Almost as blindingly as Donald Trump appeared on the scene, so did an array of white nationalists and supremacists, conspiracy theorists and xenophobes, even Klansmen and skinheads and other violent radicals, who for decades had been relegated to the fringe of right-wing politics. Hadn't they gone extinct?
Most Americans did not realize that, far from going extinct, these groups had been growing and flourishing in recent years, fed by the rivulets of hate mongering and disinformation-fueled propaganda flowing out of right-wing media for at least a decade and the hospitable dark environment provided by a virtual blackout in mainstream media concerning the growth of right-wing extremism.

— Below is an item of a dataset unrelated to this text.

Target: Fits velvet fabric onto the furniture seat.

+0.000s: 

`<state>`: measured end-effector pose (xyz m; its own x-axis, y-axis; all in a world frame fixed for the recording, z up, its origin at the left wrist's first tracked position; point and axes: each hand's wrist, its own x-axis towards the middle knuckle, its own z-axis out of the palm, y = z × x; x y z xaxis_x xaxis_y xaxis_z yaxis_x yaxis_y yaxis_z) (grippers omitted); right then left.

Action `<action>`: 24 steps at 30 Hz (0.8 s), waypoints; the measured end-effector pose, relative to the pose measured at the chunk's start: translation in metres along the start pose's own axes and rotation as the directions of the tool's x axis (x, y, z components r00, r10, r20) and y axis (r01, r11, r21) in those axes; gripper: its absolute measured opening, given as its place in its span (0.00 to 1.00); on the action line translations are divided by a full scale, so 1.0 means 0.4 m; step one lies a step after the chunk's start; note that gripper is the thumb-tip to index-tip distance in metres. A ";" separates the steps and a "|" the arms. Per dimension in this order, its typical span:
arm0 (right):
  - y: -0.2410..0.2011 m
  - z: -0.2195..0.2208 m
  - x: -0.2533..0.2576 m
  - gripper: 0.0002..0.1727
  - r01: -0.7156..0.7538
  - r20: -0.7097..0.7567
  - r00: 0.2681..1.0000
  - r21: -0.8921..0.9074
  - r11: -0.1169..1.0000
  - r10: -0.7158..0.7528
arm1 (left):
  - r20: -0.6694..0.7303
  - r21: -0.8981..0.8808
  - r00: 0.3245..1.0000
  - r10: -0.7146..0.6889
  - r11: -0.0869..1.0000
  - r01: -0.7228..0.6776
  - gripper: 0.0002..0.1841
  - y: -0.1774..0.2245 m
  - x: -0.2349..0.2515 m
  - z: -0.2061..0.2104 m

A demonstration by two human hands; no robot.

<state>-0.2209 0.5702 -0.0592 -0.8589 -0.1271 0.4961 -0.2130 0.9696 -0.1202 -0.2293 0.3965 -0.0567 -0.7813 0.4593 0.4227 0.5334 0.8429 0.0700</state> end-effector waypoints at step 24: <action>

These tendencies dated back to the Bill Clinton administration, when the radical right first began to try to mainstream itself as a "patriot" and militia movement, but was derailed largely by the violent terrorism that the movement also brewed up. Simultaneously, right-wing media began appearing as a new propaganda type that openly eschewed the journalistic standards of mainstream news organizations: in a classic use of "Newspeak," they declared themselves "fair and balanced."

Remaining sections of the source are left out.